Balance is everything.
Both parents (because a step parent is a parent) should be on mutual ground in the decision-making process when it comes to raising the children, if the plan is to do it effectively.
One very damaging habit biological parents have is wanting a step parent to be an active caregiver but then disagree with every decision they make because he/she is not the (biological) parent.
It’s confusing. It’s sets a tone that minimal respect is necessary from the children and it’s a marriage killer. If you marry someone you should have done all the necessary research to feel certain that person has the best interests for the family. If you have to second guess that then maybe YOU made the wrong decision. Message.
If all is good then your priority should be to formulate a parenting plan that you can both agree to and, for those occasions where there may be a difference of opinion, keep it between the two of you.
In addition to forming a cultivating relationship with each other, bonding with the children is also very important. Step parents should place emphasis on gaining the trust of their stepchildren but also need to construct boundaries that will balance that trust with expectations.
Creating an open line of communication early on is the best ally you can have. Remember, they are just children but they have a lot of personality and opinion. Allow them to share it!
In the face of change, children may have the most difficulty adjusting and accepting the new arrangements. Children who have been at the center of a breakup or divorce are more emotionally prone to resist the new norm and will require time and patience to help them come into full understanding and acceptance.
During the process children’s emotions may come on faster than you can blink.
Here’s some jealousy?
With a side order of sibling rivalry.
And that’s the fun stuff compared to the fears.
Fear that the biological parent will love the new additions more than them.
Fear that having a step parent means they cannot love the other biological parent.
Fear that the biological parent who does not live in the home will be hurt or angry if they like or even love the step parent.
Teamwork makes the dream work!
Help your child get over those fears. Reassure them that 1) their parents will always be their parents, 2) their parents will always love them no matter what and 3) its ok to get along with the step parent. If both biological parents, along with the step parent, can be on board with calming a child’s fears, you’re already at the success finish line.

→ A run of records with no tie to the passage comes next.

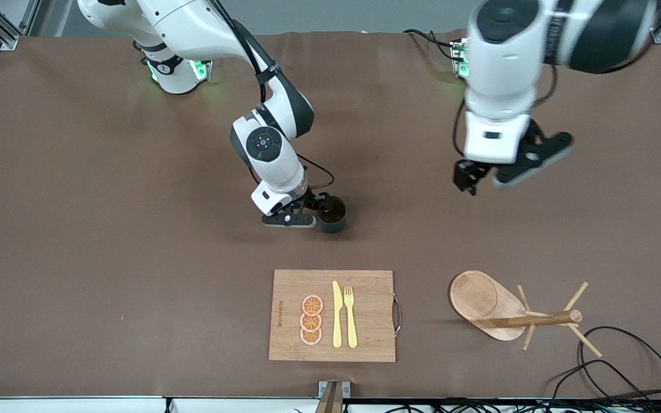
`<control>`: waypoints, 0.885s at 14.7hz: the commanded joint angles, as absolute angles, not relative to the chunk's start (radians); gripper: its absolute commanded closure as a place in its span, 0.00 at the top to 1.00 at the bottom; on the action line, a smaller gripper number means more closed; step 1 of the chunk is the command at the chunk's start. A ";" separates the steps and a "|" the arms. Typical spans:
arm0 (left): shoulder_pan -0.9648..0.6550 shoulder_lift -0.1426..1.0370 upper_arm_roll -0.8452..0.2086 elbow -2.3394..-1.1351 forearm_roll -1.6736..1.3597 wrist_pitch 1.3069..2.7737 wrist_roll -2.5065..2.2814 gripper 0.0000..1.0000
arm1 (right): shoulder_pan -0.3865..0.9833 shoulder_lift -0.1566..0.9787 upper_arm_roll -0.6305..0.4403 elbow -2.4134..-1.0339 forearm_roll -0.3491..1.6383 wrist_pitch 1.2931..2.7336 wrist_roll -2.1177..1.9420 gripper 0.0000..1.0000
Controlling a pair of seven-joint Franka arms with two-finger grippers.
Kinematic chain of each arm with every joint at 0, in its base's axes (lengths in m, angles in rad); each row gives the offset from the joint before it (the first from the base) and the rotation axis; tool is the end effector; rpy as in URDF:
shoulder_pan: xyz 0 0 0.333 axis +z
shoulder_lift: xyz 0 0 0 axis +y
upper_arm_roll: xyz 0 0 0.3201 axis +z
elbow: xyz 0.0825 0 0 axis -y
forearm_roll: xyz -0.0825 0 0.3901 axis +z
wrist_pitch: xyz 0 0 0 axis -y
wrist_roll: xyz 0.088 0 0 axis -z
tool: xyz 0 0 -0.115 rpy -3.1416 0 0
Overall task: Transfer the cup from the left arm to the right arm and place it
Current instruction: 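Grasp the mug rim with the right gripper while the left gripper withdraws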
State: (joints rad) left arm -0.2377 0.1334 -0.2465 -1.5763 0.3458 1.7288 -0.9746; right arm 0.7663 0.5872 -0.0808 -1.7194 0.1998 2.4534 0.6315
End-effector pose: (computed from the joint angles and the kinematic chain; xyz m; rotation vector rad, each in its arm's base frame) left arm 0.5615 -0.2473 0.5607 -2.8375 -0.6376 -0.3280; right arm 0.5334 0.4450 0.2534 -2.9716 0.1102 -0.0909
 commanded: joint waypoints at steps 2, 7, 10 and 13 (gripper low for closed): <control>-0.218 0.133 -0.252 -1.516 0.314 1.710 -0.887 1.00 | 0.793 0.601 -0.092 -1.712 0.216 2.459 0.614 0.89; -0.195 0.130 -0.245 -1.467 0.258 1.646 -0.772 1.00 | 0.792 0.611 -0.092 -1.712 0.167 2.459 0.601 0.32; -0.190 0.115 -0.223 -1.453 0.224 1.597 -0.634 1.00 | 0.790 0.611 -0.092 -1.713 0.167 2.448 0.604 0.00; -0.134 0.084 -0.219 -1.454 0.164 1.594 -0.447 1.00 | 0.763 0.598 -0.095 -1.713 0.166 2.418 0.597 0.00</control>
State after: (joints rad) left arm -0.1723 0.1180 -0.2190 -1.4547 0.2083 1.6140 -0.5495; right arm 0.7830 0.6082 -0.0895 -1.7125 0.1781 2.4482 0.6088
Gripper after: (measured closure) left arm 0.000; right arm 0.952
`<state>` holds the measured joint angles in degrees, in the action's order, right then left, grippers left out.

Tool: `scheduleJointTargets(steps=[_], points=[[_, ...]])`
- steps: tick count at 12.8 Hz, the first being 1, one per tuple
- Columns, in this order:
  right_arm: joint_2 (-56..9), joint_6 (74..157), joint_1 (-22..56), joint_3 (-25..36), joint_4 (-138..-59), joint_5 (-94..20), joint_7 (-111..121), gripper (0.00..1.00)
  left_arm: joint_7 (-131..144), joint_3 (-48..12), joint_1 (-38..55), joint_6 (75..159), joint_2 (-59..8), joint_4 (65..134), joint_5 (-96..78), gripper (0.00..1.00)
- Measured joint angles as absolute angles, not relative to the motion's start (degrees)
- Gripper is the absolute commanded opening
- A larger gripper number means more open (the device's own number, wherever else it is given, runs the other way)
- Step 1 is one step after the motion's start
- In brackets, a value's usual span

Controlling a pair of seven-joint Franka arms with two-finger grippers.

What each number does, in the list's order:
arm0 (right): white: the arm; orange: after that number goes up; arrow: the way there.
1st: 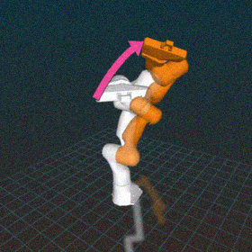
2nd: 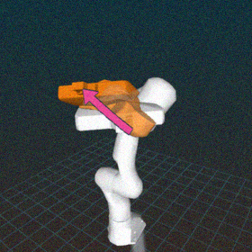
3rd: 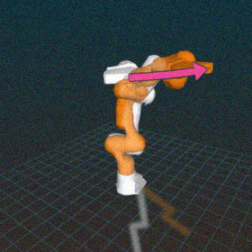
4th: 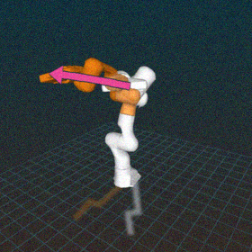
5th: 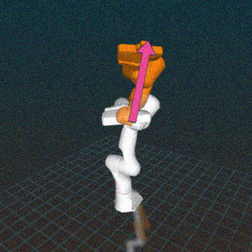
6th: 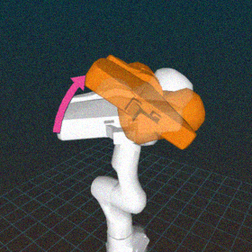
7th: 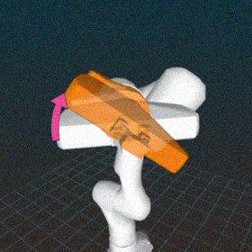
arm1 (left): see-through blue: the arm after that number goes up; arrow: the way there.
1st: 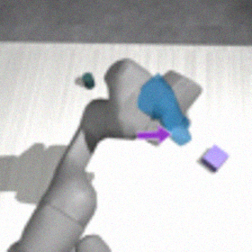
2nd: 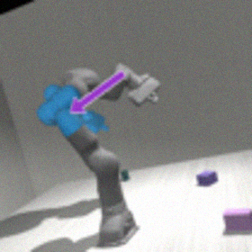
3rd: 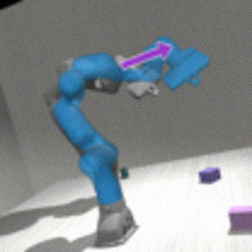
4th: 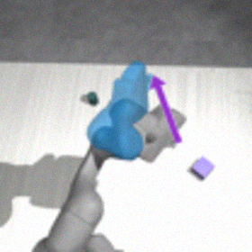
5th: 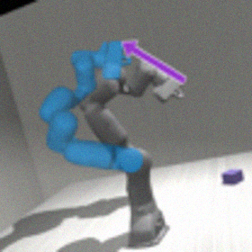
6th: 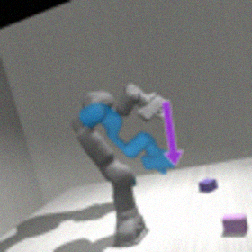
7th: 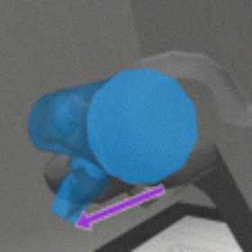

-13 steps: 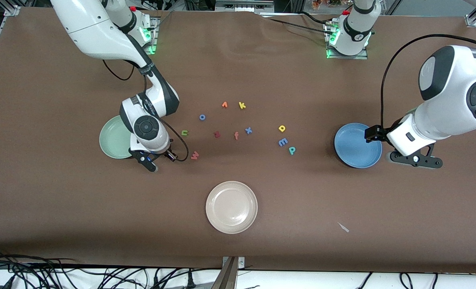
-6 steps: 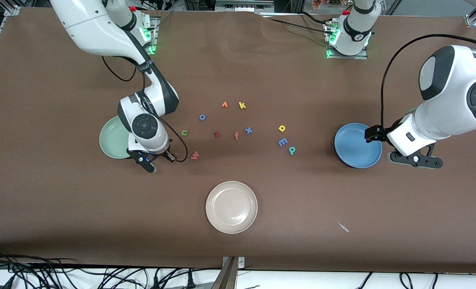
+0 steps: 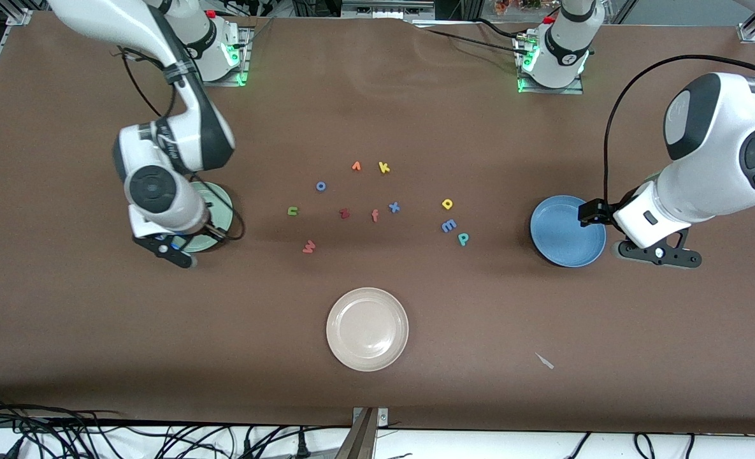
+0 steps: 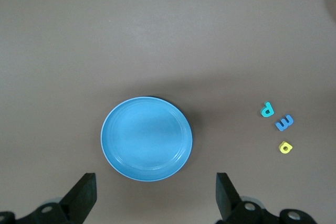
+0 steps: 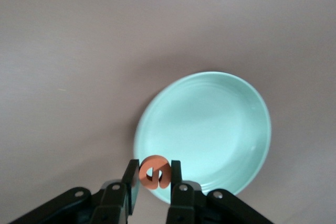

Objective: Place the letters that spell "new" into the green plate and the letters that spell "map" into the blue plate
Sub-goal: 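Drop the orange letter into the green plate while the left gripper reaches letters, then place the green letter in the green plate while the left gripper grasps teal letter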

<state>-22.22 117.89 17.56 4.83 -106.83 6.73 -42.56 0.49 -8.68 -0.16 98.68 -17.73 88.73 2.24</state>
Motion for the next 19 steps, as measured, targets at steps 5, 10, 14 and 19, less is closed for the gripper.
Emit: scheduleJointTargets(steps=[5, 10, 14, 19], points=[[-21.5, 137.8, 17.3, 9.0, -124.3, 4.1, -38.1, 1.00, 9.7, -9.0, 2.3, 98.7, -20.3, 88.9, 0.9, 1.00], [-19.2, 134.5, 17.6, 7.8, -123.8, -3.1, -40.6, 0.99, 19.7, -10.0, 4.3, 98.7, -24.6, 89.2, -5.7, 1.00], [-18.2, 134.0, 19.6, 1.2, -121.7, -3.3, -62.6, 0.91, 31.2, -10.8, 6.0, 102.8, -26.7, 92.9, -7.2, 1.00], [-21.1, 141.4, 25.2, -1.7, -121.4, -3.3, -86.9, 0.86, 49.1, -11.5, 9.9, 124.0, -27.5, 103.0, -8.2, 1.00]])
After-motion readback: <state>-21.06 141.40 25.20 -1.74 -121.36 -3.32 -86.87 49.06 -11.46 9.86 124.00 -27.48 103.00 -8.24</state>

The pink elephant in the room.
There may be resistance from the biological parent who does not live in the home regarding the new arrangements. This may be the biggest factor in the success of acclimation into a new life and, sadly, this makes the children’s acceptance of the situation that much more difficult.
Biological parents who do not live in the home and who harbor bitter feelings over a break up, divorce or an irrational fear that the new parent will “steal” their child away from them have the ability to create unnecessary additional stress for the live-in parents and emotional distress in the children.
They may hold on to this false belief that it is better for children to grow up in an unhappy dysfunctional home with biological parents instead of a rational functional home setting with a blended family.
Unfortunately, not all originals work best.
A child who lives in a home filled with anger, animosity, hate and, in some instances, violence and fear is not an emotionally healthy one. Teaching your child to be angry and fear the moment both parents are in the same room is a horrible trait to pass on.
Fighting against a biological parents new relationship, especially when there is no danger or inappropriate behavior towards the child, is not in the best interest of the children and can be very damaging to a childs emotional state.
If all else fails.
If your differences can not be worked out and, the child’s best interest are truly on the table, it may be time to call in the help of a professional.